Cohabitation Agreement

These agreements are usually drawn up between unmarried people who wish to define the property and support issues in the event that they separate.   

If there is no cohabitation agreement between an unmarried couple,  or if the cohabitation agreement does not deal with certain issues,  then outstanding property  division and support issues will be determined in accordance with the laws of constructive or resulting trust, or under the Family Law Act.  For example, if two unmarried people work together to build a business, or contribute to the maintenance of a house, but on title or agreement the property is owned by only one partner, then the untitled partner may claim that the titled partner holds a portion of the property in trust for him or her..  Proving or disproving such a “constructive trust” claim often involves a complex court proceeding.

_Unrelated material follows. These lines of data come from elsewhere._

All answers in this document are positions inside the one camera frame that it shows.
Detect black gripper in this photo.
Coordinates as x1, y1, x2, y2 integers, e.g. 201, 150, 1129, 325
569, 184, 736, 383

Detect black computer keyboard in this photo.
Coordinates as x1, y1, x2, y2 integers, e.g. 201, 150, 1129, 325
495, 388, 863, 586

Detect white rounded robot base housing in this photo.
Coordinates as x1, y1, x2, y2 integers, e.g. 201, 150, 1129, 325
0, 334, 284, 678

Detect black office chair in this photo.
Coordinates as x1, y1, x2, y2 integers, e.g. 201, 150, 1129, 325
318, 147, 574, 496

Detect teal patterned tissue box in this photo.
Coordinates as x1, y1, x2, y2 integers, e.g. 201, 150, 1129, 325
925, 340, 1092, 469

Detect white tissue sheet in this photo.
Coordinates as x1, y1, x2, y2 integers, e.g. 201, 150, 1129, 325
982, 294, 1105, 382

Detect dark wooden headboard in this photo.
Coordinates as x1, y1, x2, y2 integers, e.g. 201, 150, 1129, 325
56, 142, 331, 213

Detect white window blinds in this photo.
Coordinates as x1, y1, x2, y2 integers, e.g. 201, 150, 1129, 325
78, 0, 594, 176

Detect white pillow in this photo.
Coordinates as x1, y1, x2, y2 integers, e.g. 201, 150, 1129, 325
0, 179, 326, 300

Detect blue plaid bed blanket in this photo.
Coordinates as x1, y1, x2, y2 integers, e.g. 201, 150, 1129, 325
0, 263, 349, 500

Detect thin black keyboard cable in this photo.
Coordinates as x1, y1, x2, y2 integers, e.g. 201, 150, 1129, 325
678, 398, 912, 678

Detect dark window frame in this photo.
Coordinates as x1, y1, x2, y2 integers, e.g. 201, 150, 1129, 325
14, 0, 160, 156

 Further, if an unmarried couple is together for more than three years, or if they have a child, then one party may claim spousal support from the other.

A cohabitation agreement can specify each party’s rights to their property, if and how that property will be shared in the event of separation.  They are particularly useful in protecting a family business from a claim by an unmarried spouse to a valuable interest  in the business in the event of separation.

Further, the parties may choose to waive spousal support.  This may be documented in the agreement.

A cohabitation agreement is useful when there are children from previous relationships.  The agreement can confirm the step parent’s support and custody obligations, if any, to the children.   

If the parties later marry, then the cohabitation agreement is deemed to be a marriage contract unless otherwise specified.